#### DIRECTIONS:
Lines with "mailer": report how many there are in the listing below, giving the number and nothing else.

#### DATA BELOW:
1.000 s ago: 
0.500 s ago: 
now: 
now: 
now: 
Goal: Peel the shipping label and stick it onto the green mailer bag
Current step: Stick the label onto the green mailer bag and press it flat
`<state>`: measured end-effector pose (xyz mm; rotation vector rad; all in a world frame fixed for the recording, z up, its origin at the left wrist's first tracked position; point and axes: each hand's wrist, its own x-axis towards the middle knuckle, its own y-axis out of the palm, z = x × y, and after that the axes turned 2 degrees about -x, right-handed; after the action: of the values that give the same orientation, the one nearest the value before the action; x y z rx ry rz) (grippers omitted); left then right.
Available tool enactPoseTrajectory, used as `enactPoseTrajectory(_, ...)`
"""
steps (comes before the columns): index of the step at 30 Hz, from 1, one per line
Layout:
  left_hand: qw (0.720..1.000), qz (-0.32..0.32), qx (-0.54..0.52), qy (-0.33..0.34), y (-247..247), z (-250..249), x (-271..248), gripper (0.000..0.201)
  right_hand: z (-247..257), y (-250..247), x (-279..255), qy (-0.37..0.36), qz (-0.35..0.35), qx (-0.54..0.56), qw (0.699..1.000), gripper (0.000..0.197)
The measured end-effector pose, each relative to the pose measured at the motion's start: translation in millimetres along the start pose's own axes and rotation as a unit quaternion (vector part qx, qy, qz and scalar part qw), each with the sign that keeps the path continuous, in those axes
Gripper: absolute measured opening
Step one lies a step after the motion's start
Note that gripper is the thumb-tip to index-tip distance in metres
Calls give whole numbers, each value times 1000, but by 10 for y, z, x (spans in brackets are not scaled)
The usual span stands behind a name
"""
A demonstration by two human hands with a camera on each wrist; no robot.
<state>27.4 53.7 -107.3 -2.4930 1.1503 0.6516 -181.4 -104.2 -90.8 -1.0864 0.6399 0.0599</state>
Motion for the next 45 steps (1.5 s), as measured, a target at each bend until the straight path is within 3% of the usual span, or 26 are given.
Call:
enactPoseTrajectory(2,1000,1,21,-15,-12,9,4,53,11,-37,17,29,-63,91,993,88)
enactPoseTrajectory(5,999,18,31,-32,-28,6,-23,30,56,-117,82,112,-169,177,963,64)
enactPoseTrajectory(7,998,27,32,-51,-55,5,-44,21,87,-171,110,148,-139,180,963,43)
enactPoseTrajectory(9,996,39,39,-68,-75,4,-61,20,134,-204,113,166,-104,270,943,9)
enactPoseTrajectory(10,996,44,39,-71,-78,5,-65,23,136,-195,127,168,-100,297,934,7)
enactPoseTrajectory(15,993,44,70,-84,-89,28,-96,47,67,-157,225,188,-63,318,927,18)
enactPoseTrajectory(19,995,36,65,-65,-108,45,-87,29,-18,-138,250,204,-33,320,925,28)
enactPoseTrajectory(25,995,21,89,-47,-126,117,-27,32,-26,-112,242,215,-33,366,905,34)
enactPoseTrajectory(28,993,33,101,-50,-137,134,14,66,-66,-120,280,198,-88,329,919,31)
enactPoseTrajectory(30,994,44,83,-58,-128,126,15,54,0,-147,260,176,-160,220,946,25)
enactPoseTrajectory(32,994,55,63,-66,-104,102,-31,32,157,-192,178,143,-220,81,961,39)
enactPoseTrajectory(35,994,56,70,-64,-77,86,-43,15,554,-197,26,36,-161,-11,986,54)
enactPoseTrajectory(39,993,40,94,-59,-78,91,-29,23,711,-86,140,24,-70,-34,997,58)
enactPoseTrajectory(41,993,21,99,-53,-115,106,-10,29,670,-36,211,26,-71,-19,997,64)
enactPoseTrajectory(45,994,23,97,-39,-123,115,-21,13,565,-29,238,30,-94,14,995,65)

#### WRITTEN RESPONSE:
2